Schuld sind die da oben

Dieter Höss | veröffentlicht am 05.07.2018

Ganz früher, als der kleine Mann noch Untertan irgendeiner fast gottgleichen Obrigkeit war, schimpfte er auf «die da oben». Wenn schon nicht auf offenem Markt, so doch privat, am Stammtisch oder wo sich die kleinen Leute ebenso trafen, um ihr Herz auszuschütten.

Schuld sind die da oben
Sobe (Peter Zimmer) | (Nebelspalter)

«Die da oben» waren schon immer schuld an allem Unglück, welches der Menschheit widerfuhr. Und diese bestand grösstenteils aus dem kleinen Mann und der kleinen Frau.  Selbst für Verhängnisse, für die sie nun wirklich nichts konnten – wie beispielsweise Frost und Dürre, Hochwasser und Hagelschlag, Cholera und Pest – wurde ihnen der Schwarze Peter zugeschoben.

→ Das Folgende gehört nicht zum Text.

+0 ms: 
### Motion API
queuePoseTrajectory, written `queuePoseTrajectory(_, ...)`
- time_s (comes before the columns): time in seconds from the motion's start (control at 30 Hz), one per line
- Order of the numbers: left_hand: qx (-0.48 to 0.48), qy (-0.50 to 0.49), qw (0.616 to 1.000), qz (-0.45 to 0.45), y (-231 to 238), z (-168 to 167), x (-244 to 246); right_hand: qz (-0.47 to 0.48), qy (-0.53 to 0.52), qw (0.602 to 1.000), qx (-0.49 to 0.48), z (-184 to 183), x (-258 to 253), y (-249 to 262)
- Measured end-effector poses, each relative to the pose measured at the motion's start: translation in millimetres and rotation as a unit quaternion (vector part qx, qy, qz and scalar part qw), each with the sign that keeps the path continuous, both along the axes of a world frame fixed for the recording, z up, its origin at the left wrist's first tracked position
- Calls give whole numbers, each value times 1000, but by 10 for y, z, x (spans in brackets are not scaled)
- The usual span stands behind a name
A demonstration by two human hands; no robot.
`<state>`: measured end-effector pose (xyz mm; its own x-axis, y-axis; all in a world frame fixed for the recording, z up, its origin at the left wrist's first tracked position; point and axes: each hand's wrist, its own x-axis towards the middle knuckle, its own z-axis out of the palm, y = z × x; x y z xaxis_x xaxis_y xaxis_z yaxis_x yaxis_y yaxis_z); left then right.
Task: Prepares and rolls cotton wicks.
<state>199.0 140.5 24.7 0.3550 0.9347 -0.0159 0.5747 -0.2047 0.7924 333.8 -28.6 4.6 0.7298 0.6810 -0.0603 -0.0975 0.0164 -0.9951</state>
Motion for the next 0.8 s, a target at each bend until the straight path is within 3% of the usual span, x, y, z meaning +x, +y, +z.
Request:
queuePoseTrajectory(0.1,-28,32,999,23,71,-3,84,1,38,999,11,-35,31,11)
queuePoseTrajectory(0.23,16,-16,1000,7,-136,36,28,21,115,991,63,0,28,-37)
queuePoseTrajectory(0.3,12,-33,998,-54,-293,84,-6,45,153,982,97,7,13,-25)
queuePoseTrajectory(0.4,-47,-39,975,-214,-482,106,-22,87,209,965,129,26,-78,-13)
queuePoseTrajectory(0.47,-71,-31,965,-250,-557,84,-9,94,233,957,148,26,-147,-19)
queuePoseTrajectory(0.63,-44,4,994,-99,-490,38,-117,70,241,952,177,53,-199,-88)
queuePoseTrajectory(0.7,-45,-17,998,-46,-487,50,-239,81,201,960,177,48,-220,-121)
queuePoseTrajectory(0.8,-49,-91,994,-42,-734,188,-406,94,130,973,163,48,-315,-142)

Inzwischen gibt es längst keine Untertanen mehr, sondern lauter mündige Bürgerinnen und Bürger. Das Wetter ist dadurch nicht besser geworden. Und noch immer herrscht kein Mangel an Unglück, Unbill und Ungerechtigkeit. Da aber der mündige Bürger schlecht auf «die da oben» schimpfen kann, schimpft er jetzt, sozusagen auf gleicher Ebene, von Wähler zu Gewähltem, eben auf «die in Bern» oder «die in Berlin» oder «die in Brüssel» und so fort. Der Einfachheit halber kann er auch auf den – zumindest in dessen eigenen Augen – gottgleichen Trump schimpfen. Am Prinzip ändert sich nichts. Der Schwarze Peter ist derselbe geblieben, nur dass ihn jetzt eben die Regierung in Bern hat oder in Berlin und so weiter.

Das heisst, sie hätten ihn, wenn es nicht zum Glück für sie inzwischen wieder eine höhere Instanz gäbe, an die sich der Schwarze Peter mühelos weitergeben lässt. Wenn deshalb Unmut über sie laut wird, verhüllen sie nicht etwa ihre Häupter in Scham und Reue, sondern weisen die Schuld an allem Unglück, an aller Unbill und an aller Ungerechtigkeit weit von sich, geben sie geschickt weiter an «den Grossen Bruder in Washington». Und wenn schon nicht bei grossen politischen Debatten, wo man sich ganz diplomatisch gibt, so doch in Interviews, in Pressebeiträgen, in Talkshows, in Sonntagsreden oder wo die Politiker sich halt schon einmal Luft machen, um anschliessend bei ihren Wählern gut dazustehen oder jedenfalls unbehelligt davonzukommen.

Da selbst unter allermündigsten Bürgern kaum jemand so recht weiss, was sich gegen jenen Oberhäuptling im fernen Washington ausrichten liesse, ist der Schwarze Peter dort bis auf Weiteres auch bestens aufgehoben. «Die in Bern» und Umgebung sind angesichts ihrer eigenen Ohnmacht jedenfalls aus dem Schneider. Tja, und der kleine Mann sitzt da wie zuvor, als er noch kein mündiger Bürger war, sondern einfach Untertan und von vornherein wusste, wer an allem Unglück, aller Unbill und aller Ungerechtigkeit immer schuld war und immer schuld bleiben wird: eben doch «die da oben».